_What to work on_.
Having read the listing below, repeat it exactly.

_Data segment_.
== Segment start ==
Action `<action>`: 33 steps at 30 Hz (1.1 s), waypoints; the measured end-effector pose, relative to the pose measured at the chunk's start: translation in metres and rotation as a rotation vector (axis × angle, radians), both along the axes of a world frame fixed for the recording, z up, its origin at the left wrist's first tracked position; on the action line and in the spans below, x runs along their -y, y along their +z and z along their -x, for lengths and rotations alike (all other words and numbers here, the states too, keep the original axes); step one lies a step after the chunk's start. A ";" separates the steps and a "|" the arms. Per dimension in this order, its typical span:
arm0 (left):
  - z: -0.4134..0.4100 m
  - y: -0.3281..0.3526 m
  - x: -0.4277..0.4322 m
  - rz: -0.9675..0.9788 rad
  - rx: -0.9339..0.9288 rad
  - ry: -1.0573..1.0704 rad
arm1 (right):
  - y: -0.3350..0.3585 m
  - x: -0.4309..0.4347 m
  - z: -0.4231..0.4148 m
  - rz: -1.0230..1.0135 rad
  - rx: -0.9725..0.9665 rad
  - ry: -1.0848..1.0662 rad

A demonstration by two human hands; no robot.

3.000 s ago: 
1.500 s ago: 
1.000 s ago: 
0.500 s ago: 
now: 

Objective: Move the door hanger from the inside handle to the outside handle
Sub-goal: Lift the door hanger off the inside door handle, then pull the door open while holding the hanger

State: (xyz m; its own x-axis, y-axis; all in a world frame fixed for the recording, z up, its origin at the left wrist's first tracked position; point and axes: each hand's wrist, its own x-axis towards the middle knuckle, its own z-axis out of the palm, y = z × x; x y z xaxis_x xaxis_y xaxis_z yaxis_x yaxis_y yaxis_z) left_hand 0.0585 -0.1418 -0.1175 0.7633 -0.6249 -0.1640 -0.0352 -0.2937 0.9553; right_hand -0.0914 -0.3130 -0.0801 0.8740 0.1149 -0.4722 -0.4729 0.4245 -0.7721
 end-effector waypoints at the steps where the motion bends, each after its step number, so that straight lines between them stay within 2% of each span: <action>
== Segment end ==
_Expected answer_.
Action `<action>`: 33 steps at 30 Hz (1.1 s), waypoints; the measured end-effector pose, relative to the pose measured at the chunk's start: translation in metres and rotation as a rotation vector (axis × angle, radians), both along the axes of a world frame fixed for the recording, z up, its origin at the left wrist's first tracked position; on the action line and in the spans below, x runs along their -y, y along their +z and z along their -x, for lengths and rotations alike (all other words and numbers here, the states too, keep the original axes); step one lies a step after the chunk's start. A ";" separates the steps and a "|" the arms. Per dimension in this order, its typical span:
arm0 (left):
  - z: -0.4134..0.4100 m
  - y: -0.3281..0.3526 m
  - x: -0.4277..0.4322 m
  - rz: -0.9675..0.9788 rad
  - rx: -0.9339..0.9288 rad
  - ry: -1.0573..1.0704 rad
arm1 (right):
  - y: -0.3350..0.3585 m
  - x: -0.4309..0.4347 m
  - z: -0.4231..0.4148 m
  - rz: -1.0230..1.0135 rad
  - rx: -0.9725..0.9665 rad
  - ry: -1.0848..1.0662 rad

A demonstration by two human hands; no robot.

3.000 s ago: 
1.500 s ago: 
1.000 s ago: 
0.500 s ago: 
now: 

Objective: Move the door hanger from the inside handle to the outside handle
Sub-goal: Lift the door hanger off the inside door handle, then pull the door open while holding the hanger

State: (xyz m; its own x-axis, y-axis; all in a world frame fixed for the recording, z up, its origin at the left wrist's first tracked position; point and axes: each hand's wrist, its own x-axis towards the middle knuckle, its own z-axis out of the palm, y = z × x; x y z xaxis_x xaxis_y xaxis_z yaxis_x yaxis_y yaxis_z) left_hand 0.0585 -0.1418 -0.1175 0.7633 -0.6249 -0.1640 -0.0352 -0.2937 0.9553; right_hand -0.0914 -0.3130 -0.0801 0.8740 0.1149 -0.4722 -0.4729 0.4245 -0.7721
 end-effector waypoints at the steps where the motion bends, each after its step number, so that straight lines between them stay within 2% of each span: <action>

This completes the answer.